With anger, sadness and honor, bidding farewell to a historic cannery


Under a pall of gray clouds and cutting winds last Thursday morning, a crowd of misty-eyed stalwarts bid farewell to Drakes Bay Oyster Company as the farm shut down its cannery and retail shop for the last time.

The group of supporters struggled with a fraught mix of emotions: anger, sadness and honor, as John Wick of Marin Carbon Project put it. The day was a celebration of an oyster farm’s legacy that for many was cut unnecessarily short. A memorial and a funeral, Mr. Wick said.

“Today brings many historical changes to Point Reyes,” said Ginny Cummings, one of the farm’s manager and Kevin Lunny’s sister, as she held back tears. “The oyster farm’s teachings to visitors and classes of all ages on sustainable agriculture and how working landscapes can complement working ecosystems is over. The original mission of Point Reyes to demonstrate how the culture of our farms and ranches and our natural wilderness can coexist as a model of sustainability is over in Drakes Estero. California’s last oyster cannery is gone.”

Many of the morning’s speeches focused on a renewed commitment to former Interior Secretary Ken Salazar’s pledge in his Nov. 2012 decision to “support the continued presence of dairy and beef ranching” in the seashore. Albert Straus, who converted his family’s farm into the first organic dairy in California, pointed to the park’s elimination of farm worker housing and jobs.

“My family’s support for the park’s formation was because it took the farms as a basis for the existence of this land that has been sustainably farmed for over 150 years. This chapter might be over, but the battle to keep our farming community intact continues,” Mr. Straus said. “The farms in this park are threatened. Both the National Park Service and the farms must work together to continue to make this an example of how farms can be sustainable and viable in our community.”

Kevin and Nancy Lunny thanked the semi-circle of supporters for their dedication to the cause. They proposed a toast to the “hundred-year operation” and a “day to remain together and to effect change” with a fresh oyster on the half-shell. The farm’s production manager Jorge Mata lifted his oyster and said, “Salud!” and everyone downed their bivavles.

“This would have been the hardest day of our lives, but you’ve made it possible to see the brightness,” Mr. Lunny told the crowd as a lone bagpiper began to play.

Later in the day, a handful of last-minute visitors and news cameras lingered near the shack’s doors, watching the line dwindle. They wanted to be there for the very end. 

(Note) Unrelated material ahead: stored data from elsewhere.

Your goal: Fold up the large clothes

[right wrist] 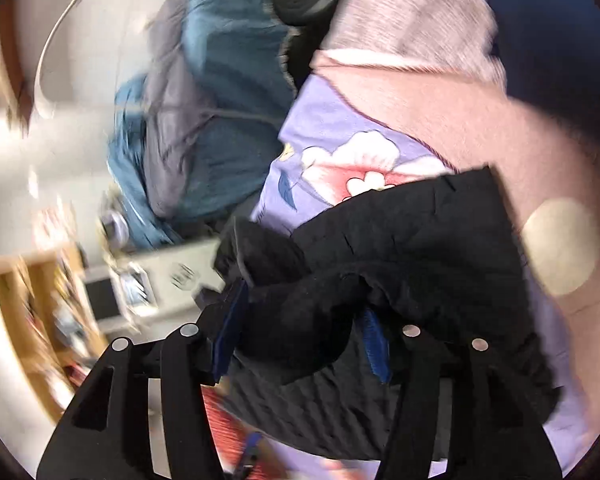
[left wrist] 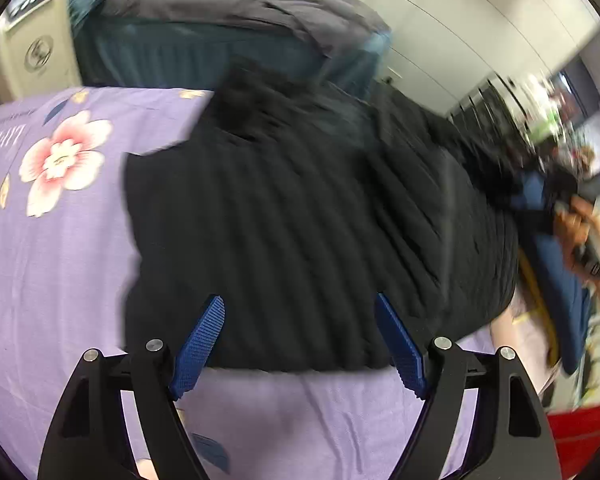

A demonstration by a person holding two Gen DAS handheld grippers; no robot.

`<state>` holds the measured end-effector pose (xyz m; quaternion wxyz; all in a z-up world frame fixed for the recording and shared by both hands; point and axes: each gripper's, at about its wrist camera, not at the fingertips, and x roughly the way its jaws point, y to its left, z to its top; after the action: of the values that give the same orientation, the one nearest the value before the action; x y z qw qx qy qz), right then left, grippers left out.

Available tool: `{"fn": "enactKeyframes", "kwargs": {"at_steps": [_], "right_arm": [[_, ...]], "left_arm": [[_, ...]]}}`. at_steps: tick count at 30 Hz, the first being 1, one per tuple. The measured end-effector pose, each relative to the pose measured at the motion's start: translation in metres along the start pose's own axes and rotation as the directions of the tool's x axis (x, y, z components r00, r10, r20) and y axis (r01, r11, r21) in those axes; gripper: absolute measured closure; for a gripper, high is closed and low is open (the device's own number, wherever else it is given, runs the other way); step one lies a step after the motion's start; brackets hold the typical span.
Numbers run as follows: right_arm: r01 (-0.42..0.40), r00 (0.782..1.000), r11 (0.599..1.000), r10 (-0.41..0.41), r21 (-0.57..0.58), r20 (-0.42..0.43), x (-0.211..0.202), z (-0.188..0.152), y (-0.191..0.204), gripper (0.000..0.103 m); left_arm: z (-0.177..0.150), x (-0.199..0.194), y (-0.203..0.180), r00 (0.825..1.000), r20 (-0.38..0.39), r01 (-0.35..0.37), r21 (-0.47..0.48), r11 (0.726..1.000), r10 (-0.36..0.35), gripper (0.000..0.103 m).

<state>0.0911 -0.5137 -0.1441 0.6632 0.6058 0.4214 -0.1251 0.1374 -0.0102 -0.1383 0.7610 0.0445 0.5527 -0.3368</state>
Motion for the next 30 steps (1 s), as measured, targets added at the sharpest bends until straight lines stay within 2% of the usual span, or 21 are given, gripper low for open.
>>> {"fn": "enactKeyframes", "kwargs": {"at_steps": [1, 3, 5, 6, 7, 8, 9, 11, 12, 13, 15, 17, 18, 19, 20, 23, 24, 26, 28, 29, 30], "right_arm": [[0.068, 0.998, 0.993, -0.067, -0.098, 0.013, -0.003, -0.006, 0.016, 0.049], [0.176, 0.984, 0.958, -0.168, -0.225, 0.058, -0.010, -0.021, 0.037, 0.049], [0.218, 0.975, 0.948, -0.200, -0.233, 0.097, -0.015, -0.034, 0.045, 0.049], [0.218, 0.972, 0.960, -0.198, -0.174, 0.123, -0.022, -0.039, 0.043, 0.049], [0.173, 0.978, 0.980, -0.158, -0.100, 0.137, -0.027, -0.041, 0.037, 0.048], [0.077, 0.986, 0.997, -0.076, 0.001, 0.150, -0.035, -0.042, 0.026, 0.039], [-0.057, 0.981, 0.988, 0.028, 0.145, 0.194, -0.045, -0.045, 0.007, 0.030], [-0.134, 0.959, 0.940, 0.042, 0.314, 0.282, -0.064, -0.047, -0.013, 0.029], [-0.150, 0.949, 0.930, 0.041, 0.335, 0.312, -0.073, -0.043, -0.018, 0.029], [-0.150, 0.943, 0.937, 0.039, 0.317, 0.331, -0.081, -0.038, -0.018, 0.029], [-0.083, 0.948, 0.976, 0.016, 0.199, 0.318, -0.091, -0.028, -0.004, 0.029], [-0.025, 0.961, 1.000, 0.025, -0.005, 0.274, -0.088, -0.027, 0.025, 0.029], [0.015, 0.976, 0.988, 0.019, -0.152, 0.219, -0.079, -0.032, 0.047, 0.029], [0.053, 0.988, 0.953, -0.007, -0.299, 0.155, -0.064, -0.041, 0.069, 0.029], [0.097, 0.994, 0.881, -0.060, -0.464, 0.093, -0.044, -0.057, 0.094, 0.029], [0.142, 0.986, 0.683, -0.164, -0.717, 0.040, -0.002, -0.099, 0.134, 0.029], [0.121, 0.986, 0.619, -0.167, -0.776, 0.021, 0.013, -0.113, 0.146, 0.029], [0.051, 0.987, 0.567, -0.152, -0.822, -0.044, 0.032, -0.127, 0.161, 0.029], [-0.013, 0.979, 0.499, -0.170, -0.867, -0.112, 0.054, -0.144, 0.177, 0.029], [-0.020, 0.976, 0.453, -0.186, -0.891, -0.117, 0.062, -0.153, 0.184, 0.029], [-0.036, 0.971, 0.376, -0.207, -0.926, -0.121, 0.073, -0.164, 0.191, 0.029]], "left_arm": [[-0.006, 0.007, -0.011, 1.000, -0.004, -0.020, 0.029, 0.999, 0.020, 0.027], [-0.013, 0.016, -0.022, 0.999, -0.020, -0.046, 0.049, 0.998, 0.047, 0.028], [-0.016, 0.021, -0.029, 0.997, -0.032, -0.064, 0.059, 0.996, 0.066, 0.027], [-0.017, 0.020, -0.031, 0.997, -0.032, -0.063, 0.058, 0.996, 0.065, 0.027], [-0.018, 0.019, -0.033, 0.997, -0.030, -0.063, 0.061, 0.996, 0.065, 0.027], [-0.018, 0.018, -0.034, 0.997, -0.027, -0.072, 0.069, 0.995, 0.074, 0.027], [-0.019, 0.016, -0.035, 0.995, -0.021, -0.096, 0.088, 0.991, 0.098, 0.027], [-0.022, 0.013, -0.036, 0.988, -0.013, -0.154, 0.136, 0.979, 0.157, 0.027], [-0.024, 0.012, -0.035, 0.984, -0.010, -0.174, 0.153, 0.973, 0.177, 0.027], [-0.024, 0.010, -0.034, 0.983, -0.010, -0.182, 0.157, 0.971, 0.185, 0.027], [-0.028, 0.006, -0.028, 0.983, -0.015, -0.180, 0.141, 0.973, 0.184, 0.026], [-0.032, 0.004, -0.022, 0.983, -0.026, -0.180, 0.115, 0.977, 0.184, 0.025], [-0.033, 0.005, -0.019, 0.982, -0.030, -0.184, 0.109, 0.977, 0.188, 0.025], [-0.034, 0.006, -0.018, 0.981, -0.037, -0.187, 0.104, 0.977, 0.192, 0.025], [-0.033, 0.009, -0.019, 0.981, -0.043, -0.186, 0.101, 0.977, 0.191, 0.025], [-0.035, 0.010, -0.027, 0.984, -0.042, -0.169, 0.103, 0.980, 0.174, 0.025], [-0.035, 0.010, -0.032, 0.985, -0.038, -0.163, 0.111, 0.980, 0.169, 0.025], [-0.034, 0.008, -0.041, 0.985, -0.024, -0.169, 0.138, 0.976, 0.174, 0.025], [-0.034, 0.007, -0.048, 0.984, -0.014, -0.176, 0.153, 0.972, 0.180, 0.025], [-0.034, 0.006, -0.049, 0.984, -0.013, -0.175, 0.150, 0.973, 0.179, 0.025], [-0.035, 0.006, -0.049, 0.984, -0.015, -0.172, 0.145, 0.975, 0.175, 0.025]]}}
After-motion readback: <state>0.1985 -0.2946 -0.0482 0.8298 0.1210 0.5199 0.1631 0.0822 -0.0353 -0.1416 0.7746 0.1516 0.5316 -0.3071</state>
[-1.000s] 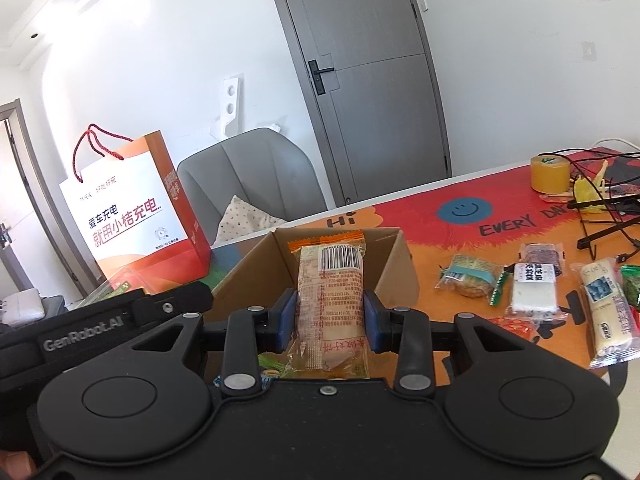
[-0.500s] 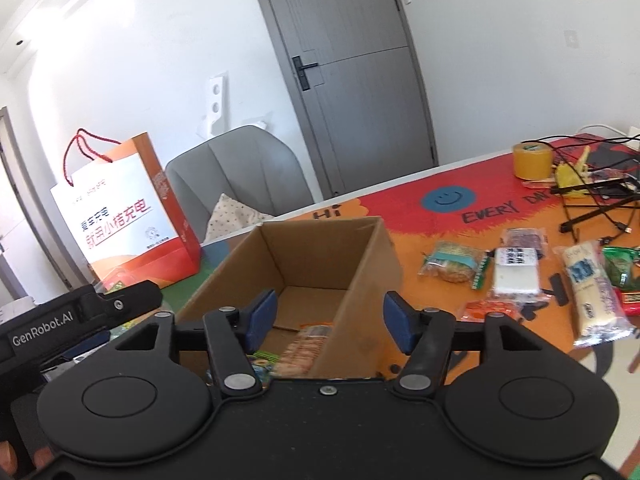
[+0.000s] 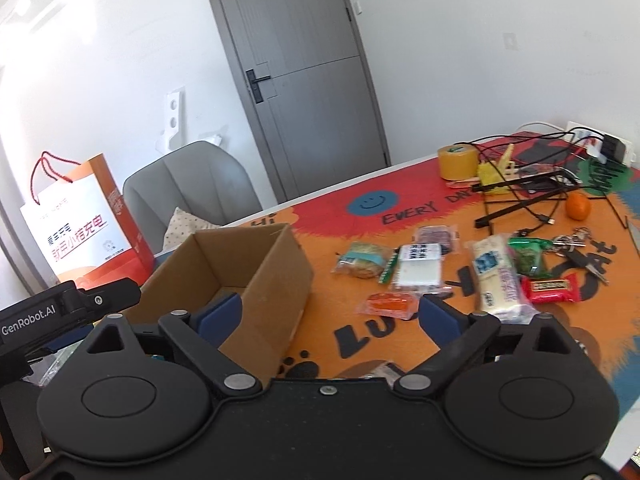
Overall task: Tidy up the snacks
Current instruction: 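Withdraw both open grippers from the box toward the remaining snacks, then lower the left gripper onto the small clear snack packet and grasp it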
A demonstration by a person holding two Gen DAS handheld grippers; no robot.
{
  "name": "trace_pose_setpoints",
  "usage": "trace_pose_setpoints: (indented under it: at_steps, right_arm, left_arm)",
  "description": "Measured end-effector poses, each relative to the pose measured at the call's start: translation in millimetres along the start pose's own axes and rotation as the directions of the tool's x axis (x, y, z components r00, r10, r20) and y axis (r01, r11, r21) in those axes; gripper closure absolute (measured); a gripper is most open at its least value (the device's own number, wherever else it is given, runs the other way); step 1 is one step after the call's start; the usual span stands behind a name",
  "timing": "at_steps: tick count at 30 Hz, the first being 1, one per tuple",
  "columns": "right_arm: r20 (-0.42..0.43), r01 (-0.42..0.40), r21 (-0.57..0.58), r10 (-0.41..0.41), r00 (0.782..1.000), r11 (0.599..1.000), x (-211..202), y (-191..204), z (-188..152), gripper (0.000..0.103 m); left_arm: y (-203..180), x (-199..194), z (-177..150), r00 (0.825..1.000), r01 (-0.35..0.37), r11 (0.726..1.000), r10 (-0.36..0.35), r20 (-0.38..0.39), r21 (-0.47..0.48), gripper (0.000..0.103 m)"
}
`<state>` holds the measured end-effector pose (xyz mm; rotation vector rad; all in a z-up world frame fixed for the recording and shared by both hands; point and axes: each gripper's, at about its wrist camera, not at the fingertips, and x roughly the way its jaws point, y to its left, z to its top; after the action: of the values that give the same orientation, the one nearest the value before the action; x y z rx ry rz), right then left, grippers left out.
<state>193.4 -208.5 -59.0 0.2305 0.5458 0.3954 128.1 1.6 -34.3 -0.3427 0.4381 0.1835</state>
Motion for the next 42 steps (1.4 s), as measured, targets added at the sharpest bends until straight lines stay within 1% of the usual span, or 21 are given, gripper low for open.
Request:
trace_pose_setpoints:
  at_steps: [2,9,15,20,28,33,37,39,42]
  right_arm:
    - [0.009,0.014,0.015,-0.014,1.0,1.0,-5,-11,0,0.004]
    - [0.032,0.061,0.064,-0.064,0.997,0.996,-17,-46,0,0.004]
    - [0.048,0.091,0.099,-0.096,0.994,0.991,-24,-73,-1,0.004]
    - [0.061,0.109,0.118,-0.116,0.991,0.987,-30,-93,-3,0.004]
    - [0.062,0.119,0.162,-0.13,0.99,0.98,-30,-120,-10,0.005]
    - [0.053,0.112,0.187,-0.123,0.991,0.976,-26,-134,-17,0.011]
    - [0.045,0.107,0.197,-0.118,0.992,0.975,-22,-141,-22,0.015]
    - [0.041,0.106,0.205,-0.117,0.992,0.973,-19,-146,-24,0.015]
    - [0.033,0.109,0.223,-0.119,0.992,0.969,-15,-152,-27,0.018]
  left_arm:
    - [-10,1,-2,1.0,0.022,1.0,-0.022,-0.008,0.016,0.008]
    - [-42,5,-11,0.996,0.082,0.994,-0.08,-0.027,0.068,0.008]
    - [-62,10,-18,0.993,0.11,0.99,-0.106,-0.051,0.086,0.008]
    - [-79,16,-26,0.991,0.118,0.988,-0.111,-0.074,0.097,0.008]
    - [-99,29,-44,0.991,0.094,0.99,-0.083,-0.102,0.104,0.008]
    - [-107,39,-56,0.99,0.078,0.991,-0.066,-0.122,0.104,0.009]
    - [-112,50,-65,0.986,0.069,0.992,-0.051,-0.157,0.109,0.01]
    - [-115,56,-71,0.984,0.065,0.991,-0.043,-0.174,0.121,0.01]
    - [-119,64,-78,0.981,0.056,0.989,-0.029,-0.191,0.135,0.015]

Employees still bustled with a job to do. “We still have everybody working,” Mr. Lunny said this week. “We’re keeping busy so we don’t have to lay anyone off, but it’s coming. Obviously without shucking and packing and without retail, it’s inevitable.”

A heavy-duty vehicle was parked by the shipping container that had served the oyster cannery, ready to lift the steel box off to temporary storage. 

“It’s really sad,” said Elizabeth Candelario, a Healdsburg resident and self-declared “serious oyster eater,” who was the last customer to ever buy a plate of a dozen shucked oysters and enjoy them at the picnic tables. “I understand the environmental point of view, but then I also understand the point of view of this business. It’s ironic because they’ve been so good from an environmental standpoint. I sure have appreciated them.”

At 4:29 p.m. Andrea Peroni, a Forest Knolls resident who worked in the shop with her daughter Erica, asked, “Anyone else need help?” One more woman took home a bag of shells on ice. It was time to close. “Do we really want to close the doors?” Ms. Cummings asked.

“I think we just walk way with the doors open because we’re leaving it open for all possibilities,” said Loretta Murphy, a  manager for the farm. “We close the doors and it closes. I say, leave it open. Leave it open.”

“Let’s hope we can call you back,” Ms. Cummings told them, “and say, ‘Hey, we need ya.’” The retail ladies and shucking gals all stood outside in a loose group hug, not wanting the moment—or the era—to end.